- [Records supplied]
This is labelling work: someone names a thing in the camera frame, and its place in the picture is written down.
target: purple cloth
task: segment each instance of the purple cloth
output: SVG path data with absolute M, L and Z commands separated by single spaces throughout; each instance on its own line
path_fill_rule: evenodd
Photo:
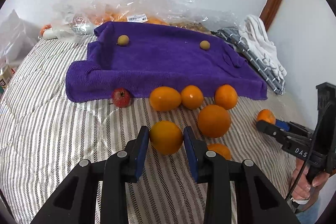
M 87 46 L 87 60 L 73 62 L 66 75 L 66 92 L 73 102 L 107 99 L 116 88 L 134 97 L 149 97 L 159 86 L 181 91 L 196 85 L 214 96 L 224 84 L 239 96 L 266 99 L 266 83 L 220 38 L 186 29 L 130 22 L 107 22 L 95 29 L 97 41 Z M 126 47 L 117 45 L 128 35 Z M 200 42 L 208 40 L 208 51 Z

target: mattress
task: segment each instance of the mattress
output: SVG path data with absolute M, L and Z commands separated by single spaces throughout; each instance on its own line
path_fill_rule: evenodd
M 275 139 L 259 133 L 255 118 L 271 109 L 277 118 L 304 124 L 288 94 L 253 101 L 239 97 L 230 110 L 232 125 L 218 139 L 201 135 L 197 110 L 180 106 L 155 112 L 147 98 L 137 98 L 124 109 L 109 99 L 85 103 L 68 100 L 65 75 L 69 65 L 85 60 L 86 36 L 77 44 L 58 39 L 40 40 L 24 59 L 0 103 L 0 188 L 18 223 L 30 223 L 51 193 L 81 160 L 97 162 L 125 148 L 141 125 L 160 120 L 191 126 L 196 137 L 210 144 L 227 145 L 234 161 L 252 159 L 284 197 L 288 192 L 293 156 L 281 150 Z M 214 103 L 205 98 L 202 107 Z M 203 223 L 206 184 L 191 177 L 184 146 L 174 155 L 162 156 L 148 145 L 142 177 L 126 184 L 129 223 Z M 236 223 L 236 199 L 231 185 L 232 222 Z M 101 183 L 97 193 L 96 223 L 100 222 Z

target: clear plastic bag
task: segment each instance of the clear plastic bag
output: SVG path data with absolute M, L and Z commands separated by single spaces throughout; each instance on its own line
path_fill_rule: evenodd
M 107 21 L 170 25 L 211 34 L 220 28 L 236 27 L 231 12 L 201 9 L 202 0 L 63 0 L 53 8 L 52 32 L 61 41 L 78 43 Z

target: silver screw
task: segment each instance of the silver screw
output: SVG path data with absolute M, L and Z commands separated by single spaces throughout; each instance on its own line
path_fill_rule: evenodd
M 213 157 L 216 156 L 216 152 L 215 152 L 215 151 L 211 151 L 211 150 L 207 151 L 205 154 L 206 154 L 209 158 L 213 158 Z
M 244 160 L 244 164 L 245 164 L 246 166 L 251 167 L 251 166 L 254 165 L 254 162 L 253 162 L 252 160 Z
M 119 158 L 124 158 L 124 157 L 127 156 L 127 152 L 126 151 L 119 151 L 118 154 L 117 154 L 117 156 Z
M 81 160 L 81 161 L 79 162 L 79 166 L 81 166 L 81 167 L 87 166 L 88 164 L 89 164 L 89 161 L 86 160 L 86 159 Z

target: white label
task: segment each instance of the white label
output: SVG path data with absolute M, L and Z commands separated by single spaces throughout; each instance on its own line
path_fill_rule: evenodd
M 146 21 L 148 21 L 148 19 L 147 19 L 145 14 L 134 15 L 134 16 L 127 17 L 127 22 L 142 23 L 142 22 L 146 22 Z

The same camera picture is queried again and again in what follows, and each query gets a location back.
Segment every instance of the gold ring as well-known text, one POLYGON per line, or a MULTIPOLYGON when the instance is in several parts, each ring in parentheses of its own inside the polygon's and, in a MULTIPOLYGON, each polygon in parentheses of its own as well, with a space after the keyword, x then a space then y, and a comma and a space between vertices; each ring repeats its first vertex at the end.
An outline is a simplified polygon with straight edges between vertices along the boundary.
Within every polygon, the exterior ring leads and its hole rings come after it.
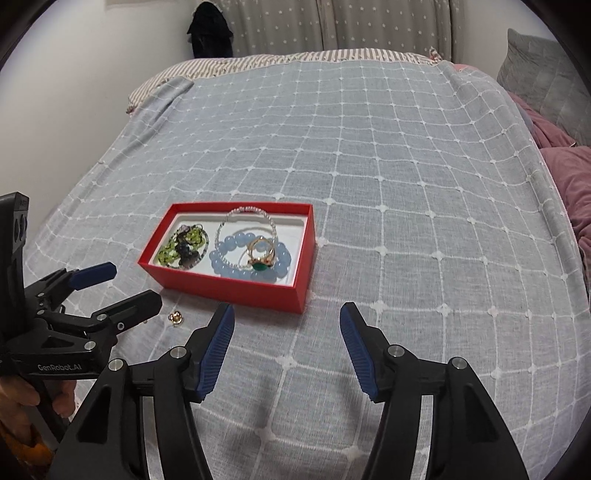
POLYGON ((273 263, 275 262, 275 246, 273 242, 271 242, 268 238, 264 236, 258 236, 252 242, 250 242, 246 246, 246 253, 250 260, 248 260, 248 264, 252 267, 253 270, 256 271, 263 271, 267 268, 271 268, 273 263), (270 249, 267 251, 267 254, 264 257, 255 257, 252 251, 254 250, 255 246, 259 242, 265 242, 269 244, 270 249))

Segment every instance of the green gemstone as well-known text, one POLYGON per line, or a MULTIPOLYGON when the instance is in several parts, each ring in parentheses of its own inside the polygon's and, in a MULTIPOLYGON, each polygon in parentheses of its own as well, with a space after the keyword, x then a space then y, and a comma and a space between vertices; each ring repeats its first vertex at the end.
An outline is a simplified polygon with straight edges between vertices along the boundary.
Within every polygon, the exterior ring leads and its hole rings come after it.
POLYGON ((252 269, 256 270, 257 272, 262 272, 266 270, 268 267, 262 262, 256 262, 252 264, 252 269))

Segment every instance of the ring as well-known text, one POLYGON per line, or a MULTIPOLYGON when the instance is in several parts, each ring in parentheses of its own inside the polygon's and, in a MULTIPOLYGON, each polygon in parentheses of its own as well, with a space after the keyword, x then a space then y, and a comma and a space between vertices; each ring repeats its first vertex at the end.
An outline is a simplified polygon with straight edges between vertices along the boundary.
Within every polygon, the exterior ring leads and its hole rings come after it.
POLYGON ((264 236, 260 236, 258 238, 255 238, 250 244, 248 244, 247 252, 248 252, 248 256, 250 257, 250 260, 248 261, 247 265, 239 265, 239 264, 231 263, 228 260, 226 260, 226 257, 224 255, 220 255, 220 260, 223 264, 227 265, 228 267, 236 268, 237 270, 248 270, 250 268, 252 268, 253 270, 257 270, 257 271, 266 270, 267 268, 273 266, 273 262, 275 260, 275 244, 277 243, 277 227, 275 226, 275 222, 269 216, 269 214, 265 210, 260 209, 259 207, 247 206, 247 207, 238 207, 238 208, 234 208, 234 210, 230 210, 228 212, 228 214, 226 215, 226 217, 224 218, 224 220, 222 221, 222 223, 220 223, 219 227, 217 227, 216 239, 215 239, 215 243, 214 243, 215 248, 218 248, 220 245, 220 232, 222 231, 223 226, 226 224, 226 222, 229 220, 229 218, 232 215, 234 215, 235 213, 242 213, 242 212, 257 213, 257 214, 265 217, 267 219, 267 221, 269 222, 269 225, 271 226, 272 238, 269 239, 264 236), (267 251, 267 254, 264 257, 255 258, 252 254, 252 248, 258 242, 261 242, 263 240, 266 243, 268 243, 271 248, 269 249, 269 251, 267 251))
POLYGON ((273 263, 275 262, 275 246, 268 238, 265 238, 264 236, 259 236, 255 238, 252 242, 250 242, 246 246, 246 253, 250 258, 248 264, 252 267, 253 270, 256 270, 257 272, 261 272, 263 270, 266 270, 267 268, 271 268, 273 266, 273 263), (270 248, 268 249, 267 254, 264 257, 254 257, 252 251, 254 250, 256 244, 260 242, 268 243, 270 248))
POLYGON ((208 246, 209 237, 203 225, 181 225, 160 247, 156 258, 165 267, 189 270, 203 259, 208 246))

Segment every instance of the jewelry box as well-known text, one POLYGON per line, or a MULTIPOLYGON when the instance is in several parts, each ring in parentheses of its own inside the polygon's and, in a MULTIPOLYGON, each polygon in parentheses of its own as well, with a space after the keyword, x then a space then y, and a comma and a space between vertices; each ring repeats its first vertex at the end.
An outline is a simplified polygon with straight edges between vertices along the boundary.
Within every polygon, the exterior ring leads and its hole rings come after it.
POLYGON ((152 234, 138 264, 164 288, 251 307, 302 313, 315 246, 314 212, 310 204, 175 203, 170 206, 152 234), (238 212, 227 218, 228 213, 241 207, 263 210, 271 223, 269 224, 264 213, 257 214, 256 211, 238 212), (268 270, 261 272, 259 268, 251 268, 249 265, 257 267, 257 258, 254 257, 267 253, 260 254, 252 246, 261 238, 272 239, 272 227, 277 236, 278 248, 272 253, 273 257, 277 255, 277 272, 272 269, 272 262, 268 270), (174 256, 172 248, 175 243, 171 243, 171 239, 176 239, 177 236, 180 238, 178 233, 188 229, 191 229, 191 234, 197 232, 197 237, 204 237, 199 243, 202 245, 201 258, 197 255, 198 262, 190 262, 190 268, 186 270, 175 266, 178 261, 170 266, 162 264, 163 258, 169 258, 162 253, 163 249, 169 248, 174 256), (217 236, 221 246, 216 245, 217 236), (246 237, 251 242, 248 245, 244 244, 246 237), (234 239, 238 240, 236 247, 231 250, 225 247, 233 247, 236 243, 234 239), (240 267, 241 270, 221 266, 220 255, 225 259, 224 264, 240 267))

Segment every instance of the metal screw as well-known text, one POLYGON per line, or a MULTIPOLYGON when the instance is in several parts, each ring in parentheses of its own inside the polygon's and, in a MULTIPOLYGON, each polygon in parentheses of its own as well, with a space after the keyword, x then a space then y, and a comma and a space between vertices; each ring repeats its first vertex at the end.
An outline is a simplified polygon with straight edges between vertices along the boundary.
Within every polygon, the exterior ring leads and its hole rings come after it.
POLYGON ((404 353, 406 352, 406 350, 404 349, 404 347, 400 346, 400 345, 390 345, 388 347, 388 353, 392 356, 403 356, 404 353))
POLYGON ((468 362, 466 362, 461 356, 455 356, 452 358, 452 365, 458 370, 464 370, 468 366, 468 362))
POLYGON ((116 372, 123 367, 123 360, 121 358, 116 358, 109 362, 109 370, 116 372))
POLYGON ((182 358, 187 355, 187 349, 183 346, 176 346, 170 351, 172 358, 182 358))

- [Task prompt] Retype exactly. Include each line from the start of the material through the line holding "task: segment each instance of the clear", and leave the pictures out.

- [Answer section]
This is labelling work: someone names a thing in the camera frame, and its place in the picture is written down.
target: purple cloth
task: segment each instance of the purple cloth
output: SVG path data with absolute M, L and Z commands separated by single spaces throughout; each instance on its own line
path_fill_rule: evenodd
Photo:
M 87 46 L 87 60 L 73 62 L 66 75 L 66 92 L 73 102 L 107 99 L 116 88 L 134 97 L 149 97 L 159 86 L 181 91 L 196 85 L 214 96 L 224 84 L 239 96 L 266 99 L 266 83 L 220 38 L 186 29 L 130 22 L 107 22 L 95 29 L 97 41 Z M 126 47 L 117 45 L 128 35 Z M 200 42 L 208 40 L 208 51 Z

target: mattress
task: segment each instance of the mattress
output: SVG path data with absolute M, L and Z commands separated by single spaces throughout; each instance on its own line
path_fill_rule: evenodd
M 275 139 L 259 133 L 255 118 L 271 109 L 277 118 L 304 124 L 288 94 L 253 101 L 239 97 L 230 110 L 232 125 L 218 139 L 201 135 L 197 110 L 180 106 L 155 112 L 147 98 L 137 98 L 124 109 L 109 99 L 85 103 L 68 100 L 65 75 L 69 65 L 85 60 L 86 36 L 77 44 L 58 39 L 40 40 L 24 59 L 0 103 L 0 188 L 18 223 L 30 223 L 51 193 L 81 160 L 97 162 L 125 148 L 141 125 L 160 120 L 191 126 L 196 137 L 210 144 L 227 145 L 234 161 L 252 159 L 284 197 L 288 192 L 293 156 L 281 150 Z M 214 103 L 205 98 L 202 107 Z M 203 223 L 206 184 L 191 177 L 184 146 L 174 155 L 162 156 L 148 145 L 142 177 L 126 184 L 129 223 Z M 236 223 L 236 199 L 231 185 L 232 222 Z M 101 183 L 97 193 L 96 223 L 100 222 Z

target: clear plastic bag
task: segment each instance of the clear plastic bag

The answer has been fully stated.